Convoy SL 139/MKS 30
Part of World War II
Date18–21 November 1943
Location
Result British victory
Belligerents
 United Kingdom
 Canada
 Germany
Commanders and leaders
United Kingdom Cdre. JS Dalison Nazi Germany Adm. Karl Dönitz
Strength
66 ships
19 escorts
29 U-boats
Casualties and losses
1 ship sunk
1 ship damaged
1 escort damaged
3 U-boats sunk

Convoys SL 139/MKS 30 were two Allied convoys which ran during the Battle of the Atlantic in World War II. SL 139 was one of the SL convoys from the South Atlantic to Britain, and MKS 30 one of the MKS convoys between Britain and the Mediterranean. They were sailing together on the Gibraltar homeward route, having made a rendezvous off Gibraltar in November 1943. They were the subject of a major U-boat attack, as part of the Kriegsmarine's renewed Autumn offensive.

Background

Following the renewal of the U-boat offensive in the Atlantic, convoys on the UK/Gibraltar routes, had again come under attack. German U-boat Control (BdU) had established a patrol line off the coast of Portugal, which had already attacked Allied convoys in October, leading to an inconclusive clash over Convoy SL 138/MKS 28. In order to maximize the protection for convoys on this route the Admiralty and begun to run these in tandem, bringing together the South Atlantic and the Mediterranean routes at Gibraltar.

Protagonists

SL 139 left Freetown on 2 November 1943, arriving off Gibraltar on 16 November. It comprised 42 ships and was escorted by an Escort Group, of nine warships. MKS 30 sailed from Port Said on 2 November, similarly arriving off Gibraltar on 16 November to meet SL 139. The combined body of 66 ships then sailed for Britain. It was escorted by 40 Escort Group, of seven warships, led by HMS Exe (Cdr. JS Dalison).

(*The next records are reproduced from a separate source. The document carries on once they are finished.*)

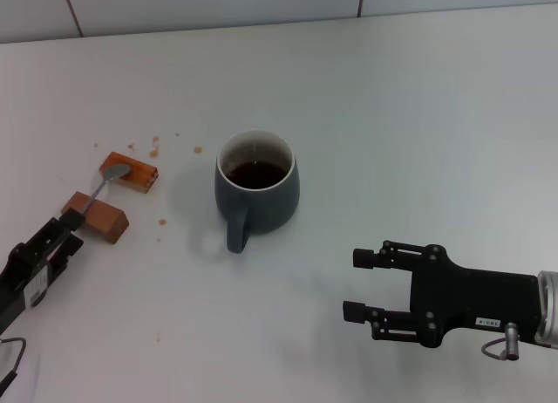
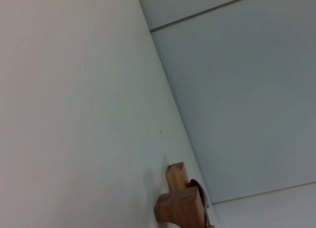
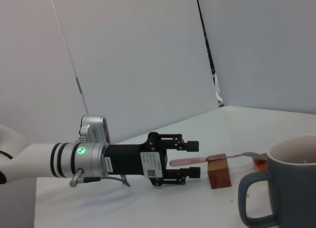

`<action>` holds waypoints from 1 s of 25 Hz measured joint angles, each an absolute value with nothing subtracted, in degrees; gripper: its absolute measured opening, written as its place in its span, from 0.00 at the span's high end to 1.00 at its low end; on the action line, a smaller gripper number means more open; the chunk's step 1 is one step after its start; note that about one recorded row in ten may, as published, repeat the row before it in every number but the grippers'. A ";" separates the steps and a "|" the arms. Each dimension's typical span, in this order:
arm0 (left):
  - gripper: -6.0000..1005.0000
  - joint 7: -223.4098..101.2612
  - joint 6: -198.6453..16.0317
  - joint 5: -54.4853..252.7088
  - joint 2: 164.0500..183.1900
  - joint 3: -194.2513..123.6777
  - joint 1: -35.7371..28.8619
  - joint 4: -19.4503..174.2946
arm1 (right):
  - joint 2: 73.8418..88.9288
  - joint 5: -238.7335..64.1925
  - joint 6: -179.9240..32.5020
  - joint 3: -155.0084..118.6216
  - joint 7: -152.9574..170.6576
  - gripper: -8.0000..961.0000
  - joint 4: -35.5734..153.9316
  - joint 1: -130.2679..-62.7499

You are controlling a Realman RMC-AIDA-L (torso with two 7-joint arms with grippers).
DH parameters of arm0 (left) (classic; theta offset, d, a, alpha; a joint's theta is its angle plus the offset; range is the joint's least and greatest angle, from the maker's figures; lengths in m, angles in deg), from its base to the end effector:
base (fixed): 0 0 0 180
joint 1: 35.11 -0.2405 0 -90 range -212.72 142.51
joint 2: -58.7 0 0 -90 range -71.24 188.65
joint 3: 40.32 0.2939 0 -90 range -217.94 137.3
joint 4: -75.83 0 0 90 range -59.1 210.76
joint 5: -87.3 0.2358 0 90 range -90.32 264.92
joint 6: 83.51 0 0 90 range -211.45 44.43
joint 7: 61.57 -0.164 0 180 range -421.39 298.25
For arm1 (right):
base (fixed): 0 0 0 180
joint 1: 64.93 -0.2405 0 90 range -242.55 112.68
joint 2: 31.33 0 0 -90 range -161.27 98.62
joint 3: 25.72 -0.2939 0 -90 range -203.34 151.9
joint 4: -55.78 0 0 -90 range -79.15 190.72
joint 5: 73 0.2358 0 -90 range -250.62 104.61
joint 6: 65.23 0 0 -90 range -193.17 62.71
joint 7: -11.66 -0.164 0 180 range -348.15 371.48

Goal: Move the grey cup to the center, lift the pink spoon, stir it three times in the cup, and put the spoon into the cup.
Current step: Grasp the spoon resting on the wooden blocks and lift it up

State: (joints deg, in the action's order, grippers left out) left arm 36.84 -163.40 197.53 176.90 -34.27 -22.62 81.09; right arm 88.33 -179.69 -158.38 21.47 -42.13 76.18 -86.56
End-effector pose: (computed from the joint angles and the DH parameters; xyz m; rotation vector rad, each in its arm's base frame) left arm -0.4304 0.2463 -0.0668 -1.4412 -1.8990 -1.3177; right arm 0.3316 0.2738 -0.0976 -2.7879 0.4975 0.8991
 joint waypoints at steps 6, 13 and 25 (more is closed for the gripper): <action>0.45 36.86 -163.40 197.32 176.92 -34.50 -22.62 81.02 | 88.29 -179.69 -158.34 21.48 -42.13 0.22 76.25 -86.57; 0.53 37.09 -163.40 197.16 176.99 -34.61 -22.63 80.93 | 88.21 -179.76 -158.26 21.48 -42.13 0.22 76.26 -86.65; 0.54 37.99 -163.31 197.23 176.96 -34.59 -22.62 80.13 | 88.20 -179.88 -158.18 21.48 -42.18 0.22 76.27 -86.81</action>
State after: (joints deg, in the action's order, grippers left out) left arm 37.99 -163.31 197.23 176.96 -34.59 -22.62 80.13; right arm 88.20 -179.88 -158.18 21.48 -42.18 76.27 -86.81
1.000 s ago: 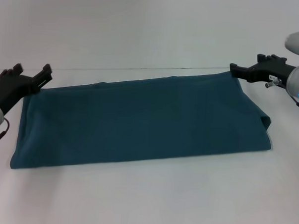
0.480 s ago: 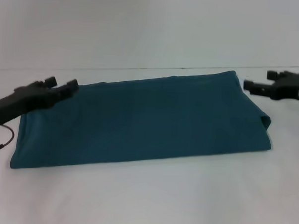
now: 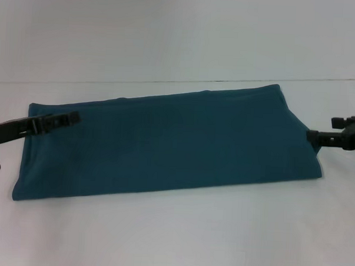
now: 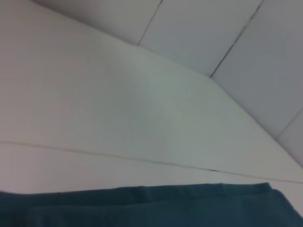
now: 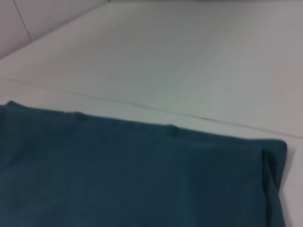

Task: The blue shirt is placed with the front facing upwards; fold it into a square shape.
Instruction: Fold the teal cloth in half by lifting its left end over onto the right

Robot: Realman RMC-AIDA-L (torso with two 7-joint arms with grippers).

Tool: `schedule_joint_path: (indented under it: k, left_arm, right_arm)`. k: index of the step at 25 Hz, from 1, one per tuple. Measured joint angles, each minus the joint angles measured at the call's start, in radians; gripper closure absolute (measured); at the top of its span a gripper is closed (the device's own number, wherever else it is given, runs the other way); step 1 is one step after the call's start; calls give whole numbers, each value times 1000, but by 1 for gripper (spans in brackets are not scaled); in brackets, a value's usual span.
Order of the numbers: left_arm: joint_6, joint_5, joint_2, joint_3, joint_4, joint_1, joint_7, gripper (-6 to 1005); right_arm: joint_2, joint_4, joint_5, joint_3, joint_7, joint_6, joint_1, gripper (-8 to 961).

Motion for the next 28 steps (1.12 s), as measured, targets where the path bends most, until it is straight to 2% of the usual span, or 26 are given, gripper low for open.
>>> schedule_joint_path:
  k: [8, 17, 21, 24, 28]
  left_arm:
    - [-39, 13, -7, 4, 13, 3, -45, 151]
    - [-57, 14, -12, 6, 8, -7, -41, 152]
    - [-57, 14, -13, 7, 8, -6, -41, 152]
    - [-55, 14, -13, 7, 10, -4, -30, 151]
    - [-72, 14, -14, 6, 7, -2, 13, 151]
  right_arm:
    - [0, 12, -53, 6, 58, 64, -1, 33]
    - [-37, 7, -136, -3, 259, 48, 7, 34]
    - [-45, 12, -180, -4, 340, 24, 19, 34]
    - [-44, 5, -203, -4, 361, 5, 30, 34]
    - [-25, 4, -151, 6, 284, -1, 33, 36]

The Schill patrol group, which had been active in this area since October, was now organized into three patrol lines west of Portugal, while aircraft of the Luftwaffe from searched the ocean for any sign of the approaching convoys. The first, Schill 1, of seven U-boats, was the southernmost rake, running in a line to the west of Lisbon. The second, Schill 2, of ten U-boats, was aligned west of Cape Finisterre in Spain, while the third, Schill 3, of twelve U-boats, was 150 nautical miles (280 km; 170 mi) north of this, roughly along the 45 parallel.

Action

The two convoys made their rendezvous on noon on 16 November 1943, a total of 66 ships initially escorted by 40 EG, seven warships led by Exe. The combined convoys were sighted by German aircraft on late afternoon of 16 November, southwest of Cape St Vincent, but were able to evade the shadow during the night.

On 18 November the convoys encountered Schill 1's patrol line. They were sighted by U-262, which was joined by two other boats (U-333, U-515) for the first assault. Also on the 18th the escort force was joined by 7 EG, a Support Group of five warships led by HMS Pheasant, (Cdr LF Durnford-Slater). Meanwhile, further north, U-211 of Schill 2 was caught by an RAF Wellington. She was depth-charged and sunk.,[1]

During the night of 18/19 November, in a series of forays the U-boats tried to penetrate the escort screen, but without success. U-333 was attacked by Exe; she was damaged when she was rammed by Exe and was forced to return to base. Meanwhile, U-515 had attacked and damaged the sloop Chanticleer; she was forced to drop out, to be towed to the Allied Base in the Azores. Chanticleer survived the .. day journey, and was beached, but was declared unrecoverable. U-515 was counter-attacked, and also forced to retire with damage, leaving U-262 to shadow until Schill 2 could engage.

On 19 November the convoys joined by 5 EG, a Canadian group of six warships led by British frigate HMS Nene (Cdr JD Birch) operating in a Support Group role. Later on the 19th the convoys were also joined by destroyers Winchelsea and Wrestler, bringing the total escort strength up to nineteen warships.

At dusk on 19 November the convoys encountered Schill 2, which commenced an assault throughout the night of 19/20 November. Again, they were unable to penetrate the escort screen and during the night U-536 was destroyed by Nene and Snowberry,[2] Canada's first Support group success.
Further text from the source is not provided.